García Moreno identifies, in turn, a set of very relevant problems derived from the management of personal identities and the way in which they are expected to be addressed through Blockchain technology, which is those indicated below:
a). The need to have agile online services, and also secure.
Bringing the characteristics of Blockchain technology to the field of digital identity, it is observed that these would have an important meaning in terms of having greater ownership and control over our data (as long as we maintain control over the cryptographic keys that they give us). access to them), which may be the key to maintaining the security of our identities.
Thus, Blockchain is expected to put traditional data structures to the test, returning control of personal data to consumers and, consequently, their confidence when accessing any type of online service.
Furthermore, as the way in which data is stored in a Blockchain can be configured to establish custom permissions, the new information exchange model could include, for example, ways of segmenting, so that they only access data of each type. who really needs them?
b). Access to public services
Another potential revolution derived from the use of Blockchain technology in the management of digital identity would lie in greater agility, security, and transparency in relations between citizens and Public Administrations, among which include:
( i) access to services;
(ii) administrative procedures;
(iii) electoral processes; and,
(iv) any other processes and services.
Even more so, taking into account that an important part of the world population lacks documentary identification.
In any case, Blockchain (by itself or in combination with other technologies, such as biometric systems) could help create that unique digital identity from which a wide range of administrative procedures (census, certificates, licenses, public tenders, etc.), and all kinds of services, such as education; medical care; electronic voting; housing, among many others.
c). The development of trade with our own personal data.
In this area, the most obvious possibility arises that it is the person himself who proceeds to sell his own personal data, thereby being able to obtain benefits. This possibility determines, for example, the possibility of certain companies, being those dedicated to trading with the personal data of citizens, avoided.
Today, it is expected that the implementation of Blockchain technology in future identity management systems will allow the secure exchange of user identity data.

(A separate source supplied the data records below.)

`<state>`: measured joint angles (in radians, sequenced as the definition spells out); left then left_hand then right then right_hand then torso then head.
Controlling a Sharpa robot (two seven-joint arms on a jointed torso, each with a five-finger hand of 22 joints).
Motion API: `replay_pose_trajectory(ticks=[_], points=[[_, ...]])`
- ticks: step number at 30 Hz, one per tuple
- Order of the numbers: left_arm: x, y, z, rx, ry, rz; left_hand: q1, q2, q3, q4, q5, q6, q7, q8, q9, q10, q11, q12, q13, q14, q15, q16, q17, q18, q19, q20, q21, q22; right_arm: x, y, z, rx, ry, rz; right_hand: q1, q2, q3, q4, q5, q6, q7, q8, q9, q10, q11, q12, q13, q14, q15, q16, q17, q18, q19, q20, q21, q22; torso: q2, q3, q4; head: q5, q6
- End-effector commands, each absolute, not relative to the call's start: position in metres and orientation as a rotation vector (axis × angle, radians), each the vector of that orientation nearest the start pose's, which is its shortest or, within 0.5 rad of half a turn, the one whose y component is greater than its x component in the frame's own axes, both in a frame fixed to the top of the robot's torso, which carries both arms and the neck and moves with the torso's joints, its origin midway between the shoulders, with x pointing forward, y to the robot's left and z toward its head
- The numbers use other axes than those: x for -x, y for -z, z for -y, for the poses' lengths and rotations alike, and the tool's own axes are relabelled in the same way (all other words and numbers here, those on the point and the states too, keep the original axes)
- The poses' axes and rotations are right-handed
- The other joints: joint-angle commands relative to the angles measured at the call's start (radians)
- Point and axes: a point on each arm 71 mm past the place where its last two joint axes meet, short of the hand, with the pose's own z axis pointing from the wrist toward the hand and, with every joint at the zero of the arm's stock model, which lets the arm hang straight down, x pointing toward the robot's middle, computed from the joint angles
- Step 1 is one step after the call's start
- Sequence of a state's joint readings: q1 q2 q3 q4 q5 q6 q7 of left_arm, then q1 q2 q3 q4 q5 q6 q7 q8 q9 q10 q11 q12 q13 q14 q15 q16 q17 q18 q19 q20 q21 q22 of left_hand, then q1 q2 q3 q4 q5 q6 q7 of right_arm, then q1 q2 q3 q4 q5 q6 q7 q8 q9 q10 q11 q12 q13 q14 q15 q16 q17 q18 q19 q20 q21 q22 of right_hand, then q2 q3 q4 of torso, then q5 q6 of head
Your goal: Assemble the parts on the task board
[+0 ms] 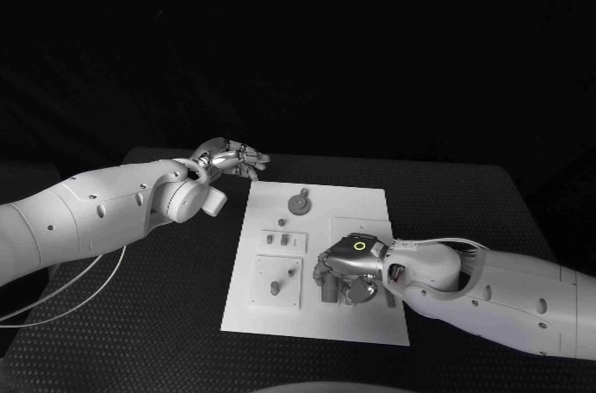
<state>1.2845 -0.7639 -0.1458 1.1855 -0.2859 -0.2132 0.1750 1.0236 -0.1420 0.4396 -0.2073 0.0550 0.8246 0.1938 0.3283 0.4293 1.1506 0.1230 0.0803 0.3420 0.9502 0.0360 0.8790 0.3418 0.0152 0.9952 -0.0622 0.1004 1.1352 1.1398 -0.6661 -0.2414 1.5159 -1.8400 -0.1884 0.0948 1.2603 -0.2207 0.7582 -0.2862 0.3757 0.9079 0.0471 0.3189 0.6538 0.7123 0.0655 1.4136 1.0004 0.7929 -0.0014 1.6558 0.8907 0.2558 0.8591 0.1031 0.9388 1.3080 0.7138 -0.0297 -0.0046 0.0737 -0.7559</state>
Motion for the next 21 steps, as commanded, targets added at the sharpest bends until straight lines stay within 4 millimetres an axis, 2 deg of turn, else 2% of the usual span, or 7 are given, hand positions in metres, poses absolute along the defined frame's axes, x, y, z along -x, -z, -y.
replay_pose_trajectory(ticks=[1, 5, 10, 12, 14, 17, 21], points=[[-0.5450, 0.1981, -0.2701, 0.908, 1.137, -1.660, -0.006, 0.004, 0.000, 0.008, -0.004, -0.007, -0.002, 0.002, -0.001, -0.009, 0.001, -0.003, 0.001, -0.003, 0.005, -0.003, 0.001, 0.001, 0.000, 0.004, -0.004, 0.002, -0.4077, 0.2875, 0.1040, 0.948, -0.745, -1.733, -0.021, -0.018, -0.036, 0.001, -0.002, -0.048, -0.002, -0.044, -0.024, -0.025, 0.004, 0.005, -0.008, -0.020, 0.002, 0.012, -0.005, 0.006, -0.012, 0.005, -0.003, 0.014, 0.000, 0.0002, -0.0009, 0.000, -0.002], [-0.5449, 0.1983, -0.2698, 0.907, 1.138, -1.664, -0.006, 0.004, 0.000, 0.007, -0.004, -0.007, -0.002, 0.002, -0.001, -0.009, 0.001, -0.003, 0.001, -0.003, 0.005, -0.003, 0.002, 0.001, 0.000, 0.004, -0.004, 0.002, -0.4090, 0.2866, 0.1050, 0.940, -0.732, -1.709, -0.034, -0.043, -0.045, 0.005, -0.001, -0.103, -0.034, -0.076, -0.046, -0.082, 0.026, -0.016, -0.033, -0.070, 0.016, 0.000, -0.016, 0.005, -0.047, 0.018, -0.027, 0.007, 0.000, 0.0000, -0.0005, -0.001, -0.002], [-0.5450, 0.1984, -0.2702, 0.906, 1.136, -1.665, -0.006, 0.004, 0.000, 0.007, -0.004, -0.008, -0.002, 0.002, -0.001, -0.009, 0.001, -0.003, 0.001, -0.003, 0.005, -0.004, 0.002, 0.001, 0.000, 0.004, -0.004, 0.002, -0.4090, 0.2830, 0.1042, 0.916, -0.744, -1.648, -0.041, -0.056, -0.050, 0.008, -0.001, -0.114, -0.045, -0.079, -0.052, -0.104, 0.042, -0.017, -0.046, -0.091, 0.028, 0.000, -0.021, 0.006, -0.061, 0.028, -0.036, 0.006, 0.000, 0.0004, -0.0005, -0.002, -0.001], [-0.5450, 0.1984, -0.2702, 0.906, 1.137, -1.666, -0.006, 0.004, 0.000, 0.007, -0.004, -0.008, -0.002, 0.002, -0.001, -0.009, 0.001, -0.003, 0.002, -0.003, 0.005, -0.004, 0.002, 0.001, 0.000, 0.004, -0.004, 0.002, -0.4089, 0.2825, 0.1042, 0.919, -0.740, -1.637, -0.040, -0.062, -0.053, 0.011, -0.001, -0.132, -0.062, -0.087, -0.058, -0.107, 0.048, -0.007, -0.050, -0.092, 0.033, 0.008, -0.022, 0.006, -0.056, 0.029, -0.033, 0.008, 0.000, 0.0005, -0.0005, -0.002, 0.000], [-0.5450, 0.1985, -0.2700, 0.906, 1.138, -1.667, -0.006, 0.004, 0.000, 0.007, -0.004, -0.008, -0.002, 0.002, -0.001, -0.009, 0.001, -0.003, 0.002, -0.003, 0.005, -0.004, 0.002, 0.001, 0.000, 0.004, -0.004, 0.002, -0.4085, 0.2817, 0.1037, 0.919, -0.746, -1.624, -0.035, -0.060, -0.056, 0.014, -0.001, -0.134, -0.062, -0.085, -0.061, -0.103, 0.051, 0.015, -0.049, -0.081, 0.036, 0.024, -0.019, 0.006, -0.038, 0.023, -0.018, 0.013, 0.000, 0.0007, -0.0004, -0.002, 0.000], [-0.5452, 0.1985, -0.2701, 0.906, 1.137, -1.667, -0.006, 0.005, 0.000, 0.007, -0.004, -0.008, -0.002, 0.002, -0.001, -0.009, 0.001, -0.003, 0.002, -0.003, 0.005, -0.004, 0.002, 0.001, 0.000, 0.004, -0.004, 0.002, -0.4077, 0.2811, 0.1035, 0.915, -0.752, -1.615, -0.021, -0.047, -0.059, 0.014, -0.001, -0.118, -0.048, -0.070, -0.060, -0.051, 0.037, 0.080, -0.051, -0.016, 0.028, 0.031, 0.005, 0.006, 0.017, -0.002, 0.025, 0.020, 0.000, 0.0009, 0.0005, -0.002, 0.001], [-0.5451, 0.1985, -0.2700, 0.905, 1.138, -1.668, -0.005, 0.005, 0.000, 0.007, -0.004, -0.008, -0.002, 0.002, -0.001, -0.009, 0.001, -0.003, 0.002, -0.003, 0.005, -0.004, 0.002, 0.001, 0.000, 0.004, -0.004, 0.002, -0.4067, 0.2798, 0.1040, 0.907, -0.769, -1.600, -0.025, -0.030, -0.060, 0.014, -0.001, -0.087, -0.020, -0.049, -0.056, 0.049, -0.014, 0.131, -0.080, 0.070, 0.001, 0.029, 0.029, 0.006, 0.078, -0.036, 0.062, 0.015, 0.000, 0.0005, 0.0000, -0.001, 0.000]])
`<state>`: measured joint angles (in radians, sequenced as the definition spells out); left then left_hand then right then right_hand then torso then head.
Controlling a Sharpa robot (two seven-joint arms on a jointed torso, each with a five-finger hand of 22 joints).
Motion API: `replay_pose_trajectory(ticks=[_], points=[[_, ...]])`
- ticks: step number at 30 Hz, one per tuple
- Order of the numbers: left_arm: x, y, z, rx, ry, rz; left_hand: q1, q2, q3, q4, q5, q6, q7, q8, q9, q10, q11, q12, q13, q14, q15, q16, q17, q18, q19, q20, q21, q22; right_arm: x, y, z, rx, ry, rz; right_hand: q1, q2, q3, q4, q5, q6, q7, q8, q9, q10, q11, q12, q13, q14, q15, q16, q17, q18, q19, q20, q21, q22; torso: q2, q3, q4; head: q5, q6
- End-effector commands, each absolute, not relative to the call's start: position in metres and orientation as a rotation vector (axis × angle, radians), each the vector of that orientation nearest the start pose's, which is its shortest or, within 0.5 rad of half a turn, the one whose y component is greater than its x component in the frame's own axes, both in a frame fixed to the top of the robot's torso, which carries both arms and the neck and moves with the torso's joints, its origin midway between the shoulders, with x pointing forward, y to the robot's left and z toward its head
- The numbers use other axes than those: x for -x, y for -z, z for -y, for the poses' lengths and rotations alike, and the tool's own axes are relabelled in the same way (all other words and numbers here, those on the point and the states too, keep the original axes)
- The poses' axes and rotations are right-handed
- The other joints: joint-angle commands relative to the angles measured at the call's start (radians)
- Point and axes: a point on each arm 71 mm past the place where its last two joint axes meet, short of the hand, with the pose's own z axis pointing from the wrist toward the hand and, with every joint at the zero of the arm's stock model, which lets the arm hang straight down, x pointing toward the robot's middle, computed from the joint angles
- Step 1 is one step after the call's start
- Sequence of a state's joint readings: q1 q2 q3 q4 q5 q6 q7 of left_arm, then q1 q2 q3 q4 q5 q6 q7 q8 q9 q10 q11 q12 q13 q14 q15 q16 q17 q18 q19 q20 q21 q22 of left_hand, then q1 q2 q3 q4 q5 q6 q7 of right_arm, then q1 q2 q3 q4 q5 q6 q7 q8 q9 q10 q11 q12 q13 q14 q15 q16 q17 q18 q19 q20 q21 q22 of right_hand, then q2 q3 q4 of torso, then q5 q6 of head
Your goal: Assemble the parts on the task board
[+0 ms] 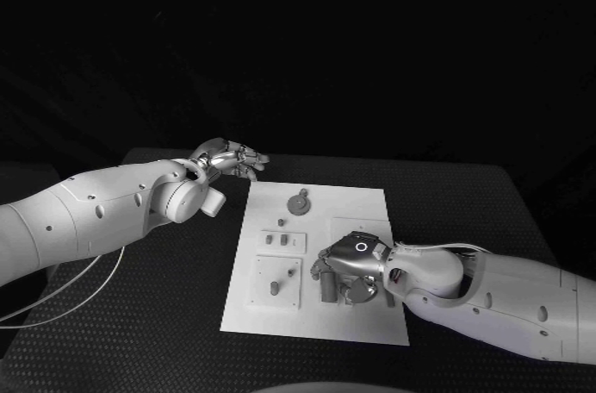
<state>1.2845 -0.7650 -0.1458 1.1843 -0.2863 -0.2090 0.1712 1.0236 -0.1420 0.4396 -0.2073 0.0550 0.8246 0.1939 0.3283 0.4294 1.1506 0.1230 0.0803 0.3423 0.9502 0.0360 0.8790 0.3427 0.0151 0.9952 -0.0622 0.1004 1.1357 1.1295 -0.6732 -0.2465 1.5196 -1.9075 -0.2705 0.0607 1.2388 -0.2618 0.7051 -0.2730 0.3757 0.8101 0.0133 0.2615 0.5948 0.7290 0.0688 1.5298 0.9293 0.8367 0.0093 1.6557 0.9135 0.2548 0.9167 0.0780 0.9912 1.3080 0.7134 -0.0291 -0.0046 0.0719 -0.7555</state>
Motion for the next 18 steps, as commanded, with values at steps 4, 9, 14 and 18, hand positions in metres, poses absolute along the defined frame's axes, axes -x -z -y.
replay_pose_trajectory(ticks=[4, 9, 14, 18], points=[[-0.5451, 0.1985, -0.2702, 0.905, 1.137, -1.668, -0.005, 0.005, 0.000, 0.007, -0.004, -0.007, -0.002, 0.002, -0.001, -0.009, 0.000, -0.003, 0.001, -0.003, 0.005, -0.004, 0.001, 0.001, 0.000, 0.004, -0.004, 0.002, -0.4055, 0.2805, 0.1027, 0.917, -0.785, -1.610, -0.009, 0.012, -0.005, -0.002, -0.001, 0.039, 0.022, 0.024, 0.008, 0.054, -0.038, 0.018, -0.023, 0.045, -0.022, 0.028, 0.010, 0.007, 0.031, -0.020, 0.013, 0.013, 0.001, -0.0002, 0.0000, 0.001, -0.001], [-0.5449, 0.1986, -0.2702, 0.904, 1.138, -1.670, -0.004, 0.006, 0.000, 0.006, -0.004, -0.007, -0.002, 0.003, -0.001, -0.009, 0.000, -0.003, 0.001, -0.003, 0.005, -0.004, 0.002, 0.001, 0.000, 0.004, -0.004, 0.002, -0.4056, 0.2839, 0.1036, 0.940, -0.769, -1.649, -0.004, 0.021, 0.002, -0.010, 0.000, 0.084, 0.036, 0.045, 0.016, 0.053, -0.049, 0.019, -0.031, 0.046, -0.030, 0.027, 0.013, 0.007, 0.030, -0.024, 0.011, 0.011, 0.000, -0.0005, -0.0001, 0.001, -0.001], [-0.5449, 0.1987, -0.2702, 0.904, 1.138, -1.671, -0.004, 0.006, 0.000, 0.006, -0.004, -0.007, -0.002, 0.003, -0.001, -0.009, 0.000, -0.003, 0.001, -0.003, 0.005, -0.004, 0.002, 0.001, 0.000, 0.004, -0.004, 0.002, -0.4055, 0.2861, 0.1036, 0.952, -0.759, -1.673, 0.003, 0.023, 0.008, -0.014, 0.000, 0.085, 0.036, 0.043, 0.015, 0.043, -0.050, 0.017, -0.033, 0.038, -0.032, 0.026, 0.014, 0.007, 0.022, -0.022, 0.007, 0.011, 0.001, -0.0006, -0.0002, 0.000, -0.002], [-0.5449, 0.1987, -0.2701, 0.904, 1.138, -1.672, -0.004, 0.006, 0.000, 0.006, -0.004, -0.007, -0.002, 0.003, -0.001, -0.009, 0.000, -0.003, 0.002, -0.003, 0.005, -0.004, 0.002, 0.001, 0.000, 0.004, -0.004, 0.002, -0.4055, 0.2877, 0.1031, 0.960, -0.747, -1.673, 0.003, 0.021, 0.008, -0.014, -0.001, 0.074, 0.034, 0.035, 0.012, 0.034, -0.050, 0.017, -0.034, 0.029, -0.033, 0.026, 0.015, 0.007, 0.015, -0.019, 0.005, 0.012, 0.000, -0.0004, -0.0007, 0.000, -0.002]])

The next step would be a distributed identity system where authority is not unique but distributed among a multitude of trusted actors.
The individual would not need to rely on a controller, issuer, or processor to comply with regulations to obtain, duplicate, move, send or secure their data. In this way, by decentralizing the process and giving control to the user, no institution could compromise the user’s identity data. This system would enable customers to use a digital “token” to verify their age when performing any type of operation.